Here are commands exploring the data set:

dt <- data.table::fread(file = "data/communities.csv",
                        select = c("dataset_id","regional","local","year","species"),
                        stringsAsFactors = TRUE) |> 
   unique()

meta <- data.table::fread(file = "data/metadata.csv",
                          select = c("dataset_id","regional","local","taxon","realm",
                                     "year", "latitude","longitude",
                                     "gamma_bounding_box_km2", "gamma_sum_grains_km2"),
                          stringsAsFactors = TRUE,
                          colClasses = c(latitude = "numeric",
                                         longitude = "numeric")) [
                             j = year := as.integer(as.character(year))
                          ] |> 
   unique()

dt[i = meta,
   j = ":="(
      taxon = i.taxon,
      realm = i.realm
   ),
   on = .(dataset_id, regional, local)
][
   j = data.table::uniqueN(species),
   by = taxon
][
   order(-V1)
]

# How many dataset_ids
base::nlevels(meta$dataset_id)

# How many dataset_ids/regions
data.table::uniqueN(meta[, .(dataset_id, regional)])

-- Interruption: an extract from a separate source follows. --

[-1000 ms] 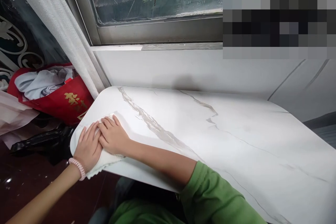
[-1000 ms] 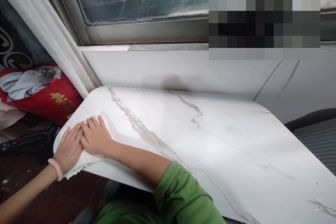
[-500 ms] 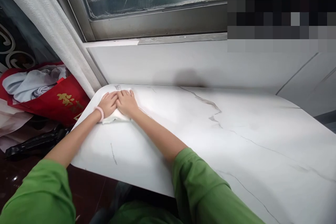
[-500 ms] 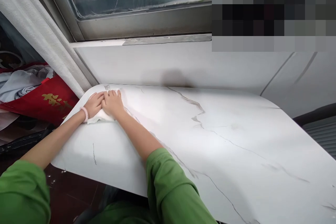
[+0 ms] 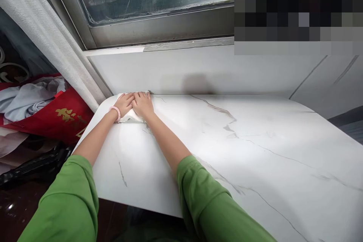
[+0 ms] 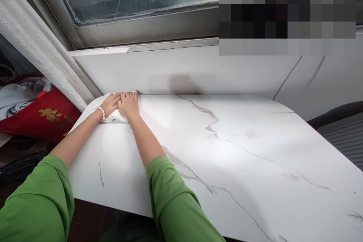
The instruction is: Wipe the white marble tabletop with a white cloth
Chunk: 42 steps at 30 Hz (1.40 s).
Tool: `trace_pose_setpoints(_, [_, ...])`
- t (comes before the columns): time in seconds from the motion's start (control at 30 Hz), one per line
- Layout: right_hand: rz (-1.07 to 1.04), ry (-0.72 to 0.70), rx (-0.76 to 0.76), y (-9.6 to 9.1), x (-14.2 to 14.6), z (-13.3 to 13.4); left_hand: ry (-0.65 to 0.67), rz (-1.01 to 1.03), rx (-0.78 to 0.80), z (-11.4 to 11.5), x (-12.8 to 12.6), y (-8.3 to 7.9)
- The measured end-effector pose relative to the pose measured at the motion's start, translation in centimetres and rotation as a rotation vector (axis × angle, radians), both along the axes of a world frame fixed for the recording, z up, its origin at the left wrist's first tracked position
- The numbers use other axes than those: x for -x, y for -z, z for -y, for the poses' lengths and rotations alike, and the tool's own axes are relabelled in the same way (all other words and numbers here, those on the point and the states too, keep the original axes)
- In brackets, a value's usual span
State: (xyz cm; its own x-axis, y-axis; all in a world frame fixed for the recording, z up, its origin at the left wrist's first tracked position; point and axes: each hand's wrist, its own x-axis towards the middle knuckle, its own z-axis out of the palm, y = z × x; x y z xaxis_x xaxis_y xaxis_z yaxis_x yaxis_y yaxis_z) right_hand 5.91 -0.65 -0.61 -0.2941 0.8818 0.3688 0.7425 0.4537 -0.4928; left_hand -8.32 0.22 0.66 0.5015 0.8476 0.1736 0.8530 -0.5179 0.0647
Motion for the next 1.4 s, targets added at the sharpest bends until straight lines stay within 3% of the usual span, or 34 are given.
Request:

# How many dataset_ids/regions/sites?
data.table::uniqueN(meta[, .(dataset_id, regional, local)])

# How many sites per regions on average?
meta[j = data.table::uniqueN(local), keyby = .(dataset_id, regional) ][
   j = mean(V1)]

# How many dataset_ids/regions/sites with unique coordinates?
data.table::uniqueN(meta[i = meta[j = data.table::uniqueN(.SD),
                                  .SDcols = c("latitude", "longitude"),
                                  keyby = .(dataset_id, regional, local)][V1 == 1L],
                         on = .(dataset_id, regional, local)])

# How many samples?
data.table::uniqueN(meta[, .(dataset_id, regional, local, year)])

# What is the mean year range?
unique(meta[, .(dataset_id, regional, local, year)])[j = mean(diff(range(year)))]

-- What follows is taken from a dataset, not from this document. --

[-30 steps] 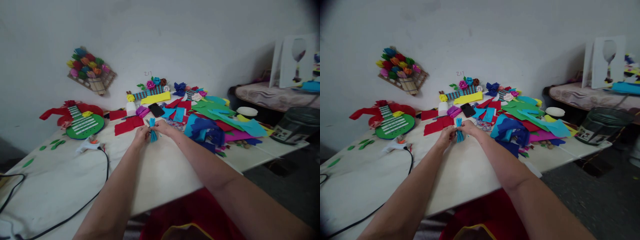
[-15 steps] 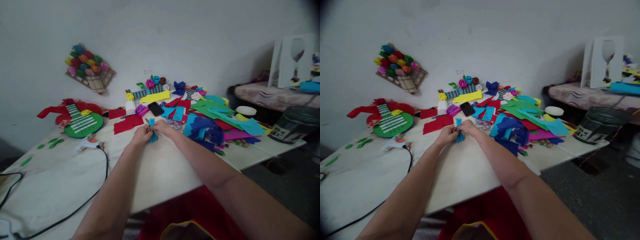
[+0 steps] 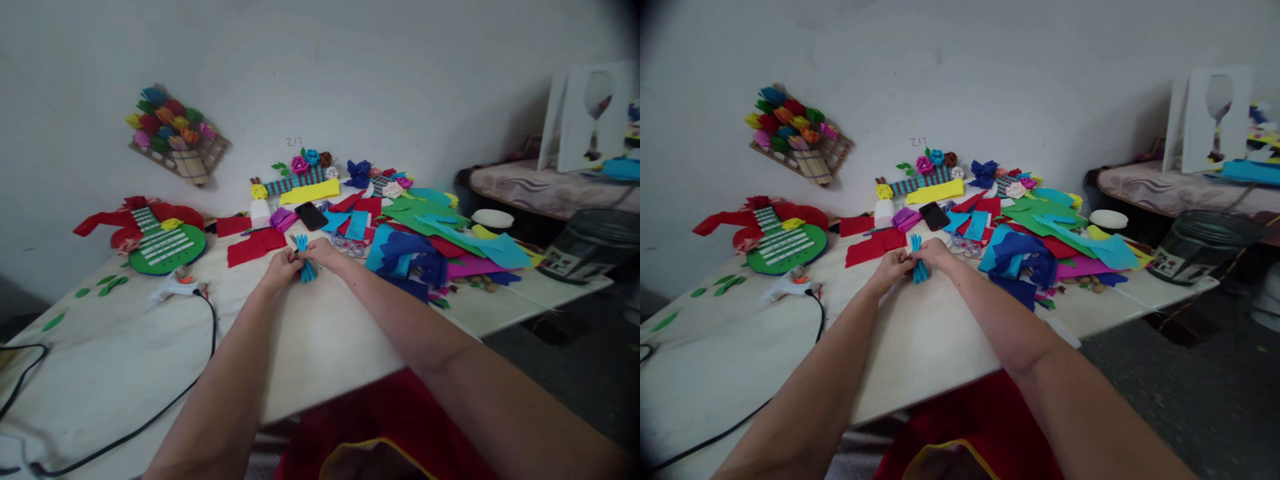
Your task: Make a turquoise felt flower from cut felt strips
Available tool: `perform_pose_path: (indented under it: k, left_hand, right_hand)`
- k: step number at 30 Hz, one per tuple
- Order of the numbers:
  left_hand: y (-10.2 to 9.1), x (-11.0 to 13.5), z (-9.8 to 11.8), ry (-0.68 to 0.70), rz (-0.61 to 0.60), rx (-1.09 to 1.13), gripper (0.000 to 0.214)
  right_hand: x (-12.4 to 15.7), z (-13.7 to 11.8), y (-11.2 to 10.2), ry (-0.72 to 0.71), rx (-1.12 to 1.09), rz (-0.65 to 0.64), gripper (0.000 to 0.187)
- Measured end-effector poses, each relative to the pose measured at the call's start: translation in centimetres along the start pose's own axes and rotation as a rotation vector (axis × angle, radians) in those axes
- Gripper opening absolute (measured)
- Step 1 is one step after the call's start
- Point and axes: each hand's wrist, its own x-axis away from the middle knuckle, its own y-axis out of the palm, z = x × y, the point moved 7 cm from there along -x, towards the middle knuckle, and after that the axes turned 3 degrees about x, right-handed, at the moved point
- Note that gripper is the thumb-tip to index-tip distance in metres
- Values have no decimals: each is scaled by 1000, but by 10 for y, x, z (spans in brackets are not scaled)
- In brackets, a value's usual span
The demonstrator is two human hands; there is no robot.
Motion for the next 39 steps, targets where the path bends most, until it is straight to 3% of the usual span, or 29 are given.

# How many localities with 2 samples?
# How many localities with at least 4, 5, 10 samples?
meta[j = data.table::uniqueN(year),
     by = .(dataset_id, regional, local)][j = .(y2 = sum(V1 == 2L),
                                                y4 = sum(V1 >= 4L),
                                                y5 = sum(V1 >= 5L),
                                                y10 = sum(V1 >= 10L))]
# How many regions with 2 samples?
# How many regions with at least 4, 5, 10 samples?
meta[j = data.table::uniqueN(year),
     by = .(dataset_id, regional)][j = .(y2 = sum(V1 == 2L),
                                         y4 = sum(V1 >= 4L),
                                         y5 = sum(V1 >= 5L),
                                         y10 = sum(V1 >= 10L))]
# Beginning year range
meta[j = min(year), by = .(dataset_id, regional)][j = range(V1)]

# End year range
meta[j = max(year), by = .(dataset_id, regional)][j = range(V1)]

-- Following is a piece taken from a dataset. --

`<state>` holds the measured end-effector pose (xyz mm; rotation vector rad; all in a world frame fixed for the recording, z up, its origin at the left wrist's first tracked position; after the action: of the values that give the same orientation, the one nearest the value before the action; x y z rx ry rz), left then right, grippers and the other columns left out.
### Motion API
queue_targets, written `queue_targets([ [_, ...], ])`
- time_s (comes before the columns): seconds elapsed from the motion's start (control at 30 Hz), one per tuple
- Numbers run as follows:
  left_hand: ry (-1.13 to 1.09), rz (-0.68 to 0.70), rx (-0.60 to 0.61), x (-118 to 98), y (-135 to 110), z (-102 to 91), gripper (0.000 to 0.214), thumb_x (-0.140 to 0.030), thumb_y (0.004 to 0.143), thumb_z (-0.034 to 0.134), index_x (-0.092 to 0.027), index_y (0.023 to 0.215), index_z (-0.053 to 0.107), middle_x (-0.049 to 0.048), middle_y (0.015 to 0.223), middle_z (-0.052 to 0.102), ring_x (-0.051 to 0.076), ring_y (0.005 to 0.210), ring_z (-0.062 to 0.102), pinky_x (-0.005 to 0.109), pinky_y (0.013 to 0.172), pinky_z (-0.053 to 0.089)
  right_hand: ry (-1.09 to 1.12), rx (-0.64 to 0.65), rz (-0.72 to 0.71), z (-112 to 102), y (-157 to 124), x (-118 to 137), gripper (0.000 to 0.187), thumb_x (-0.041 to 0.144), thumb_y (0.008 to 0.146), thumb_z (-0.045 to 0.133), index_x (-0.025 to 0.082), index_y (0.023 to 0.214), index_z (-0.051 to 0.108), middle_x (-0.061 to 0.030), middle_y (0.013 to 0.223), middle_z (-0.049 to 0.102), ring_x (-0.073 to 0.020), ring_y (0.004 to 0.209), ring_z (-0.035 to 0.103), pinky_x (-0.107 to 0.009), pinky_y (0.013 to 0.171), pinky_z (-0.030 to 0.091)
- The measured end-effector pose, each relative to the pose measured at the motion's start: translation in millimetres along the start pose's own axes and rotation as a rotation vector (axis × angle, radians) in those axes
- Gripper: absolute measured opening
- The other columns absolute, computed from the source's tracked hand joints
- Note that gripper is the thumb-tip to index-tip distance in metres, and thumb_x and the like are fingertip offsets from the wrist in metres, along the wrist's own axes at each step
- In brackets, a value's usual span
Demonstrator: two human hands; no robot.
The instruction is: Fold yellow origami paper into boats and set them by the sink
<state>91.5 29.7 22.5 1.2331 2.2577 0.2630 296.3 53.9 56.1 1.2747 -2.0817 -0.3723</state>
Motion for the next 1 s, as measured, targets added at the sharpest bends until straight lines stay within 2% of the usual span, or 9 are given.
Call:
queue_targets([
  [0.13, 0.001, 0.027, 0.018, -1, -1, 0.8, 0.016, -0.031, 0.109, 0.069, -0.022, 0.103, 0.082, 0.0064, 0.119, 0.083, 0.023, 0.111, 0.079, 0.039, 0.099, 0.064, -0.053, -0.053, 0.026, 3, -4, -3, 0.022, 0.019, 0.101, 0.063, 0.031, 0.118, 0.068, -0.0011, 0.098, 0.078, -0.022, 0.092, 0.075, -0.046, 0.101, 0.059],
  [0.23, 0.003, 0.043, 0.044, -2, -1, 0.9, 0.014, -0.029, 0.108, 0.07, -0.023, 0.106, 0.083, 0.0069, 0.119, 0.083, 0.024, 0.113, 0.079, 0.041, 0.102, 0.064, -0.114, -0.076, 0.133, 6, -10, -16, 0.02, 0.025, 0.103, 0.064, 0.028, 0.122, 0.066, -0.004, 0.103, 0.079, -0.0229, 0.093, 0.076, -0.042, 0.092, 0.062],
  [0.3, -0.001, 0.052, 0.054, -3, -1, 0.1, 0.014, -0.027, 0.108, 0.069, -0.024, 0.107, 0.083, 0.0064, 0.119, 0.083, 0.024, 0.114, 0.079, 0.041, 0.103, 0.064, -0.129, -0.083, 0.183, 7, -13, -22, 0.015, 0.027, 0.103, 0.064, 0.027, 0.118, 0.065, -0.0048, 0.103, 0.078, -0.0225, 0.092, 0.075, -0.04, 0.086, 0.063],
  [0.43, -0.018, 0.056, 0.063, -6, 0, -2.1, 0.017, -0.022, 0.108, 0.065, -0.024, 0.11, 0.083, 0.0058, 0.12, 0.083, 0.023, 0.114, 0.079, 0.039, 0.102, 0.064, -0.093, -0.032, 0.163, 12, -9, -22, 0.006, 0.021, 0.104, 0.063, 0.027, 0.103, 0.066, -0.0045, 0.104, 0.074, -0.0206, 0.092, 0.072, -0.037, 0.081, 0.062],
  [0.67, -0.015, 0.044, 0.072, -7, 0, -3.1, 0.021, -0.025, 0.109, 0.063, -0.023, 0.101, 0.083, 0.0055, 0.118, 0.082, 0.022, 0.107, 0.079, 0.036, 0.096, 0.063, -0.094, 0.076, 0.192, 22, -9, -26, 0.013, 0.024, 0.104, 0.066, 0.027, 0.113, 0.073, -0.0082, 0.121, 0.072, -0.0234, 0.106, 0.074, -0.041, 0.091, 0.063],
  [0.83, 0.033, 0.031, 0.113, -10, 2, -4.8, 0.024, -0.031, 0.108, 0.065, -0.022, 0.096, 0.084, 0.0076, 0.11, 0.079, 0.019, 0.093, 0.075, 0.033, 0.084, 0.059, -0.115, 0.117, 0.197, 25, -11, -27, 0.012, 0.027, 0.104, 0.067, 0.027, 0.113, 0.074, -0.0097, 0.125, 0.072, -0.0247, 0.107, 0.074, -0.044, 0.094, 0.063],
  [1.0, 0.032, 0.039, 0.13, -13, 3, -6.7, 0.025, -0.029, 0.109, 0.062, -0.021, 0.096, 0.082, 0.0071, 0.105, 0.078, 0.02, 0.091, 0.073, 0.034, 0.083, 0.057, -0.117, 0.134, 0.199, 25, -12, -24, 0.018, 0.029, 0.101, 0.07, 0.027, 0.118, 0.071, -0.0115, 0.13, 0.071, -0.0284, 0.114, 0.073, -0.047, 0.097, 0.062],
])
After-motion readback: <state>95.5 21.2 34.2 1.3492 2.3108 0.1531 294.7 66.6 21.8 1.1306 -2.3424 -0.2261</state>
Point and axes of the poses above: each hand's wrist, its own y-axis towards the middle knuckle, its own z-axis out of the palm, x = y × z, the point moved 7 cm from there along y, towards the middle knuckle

# How many regions were first sampled before 1800?
meta[j = min(year) <= 1800L, by = .(dataset_id, regional)][j = sum(V1)]

# What is the maximum number of samples in a site?
meta[j = data.table::uniqueN(year), by = .(dataset_id, regional, local) ][
   j = max(V1)]

# How many samples per taxon groups?
meta[j = data.table::uniqueN(.SD),
     .SDcols = c("dataset_id", "regional", "local", "year"),
     by = "taxon"][order(-V1)]

# How many regions per realm groups?
meta[j = data.table::uniqueN(.SD),
     .SDcols = c("dataset_id", "regional"),
     by = "realm"][order(-V1)]

# How many samples per realm groups?
meta[j = data.table::uniqueN(.SD),
     .SDcols = c("dataset_id", "regional", "local", "year"),
     by = "realm"][order(-V1)]

# Mean richness per sample?
dt[j = data.table::uniqueN(species), 
   by = .(dataset_id, regional, local, year)][j = mean(V1)]

# gamma_extent range
meta[j = .(sum = range(gamma_sum_grains_km2, na.rm = TRUE),
           box = range(gamma_bounding_box_km2, na.rm = TRUE))]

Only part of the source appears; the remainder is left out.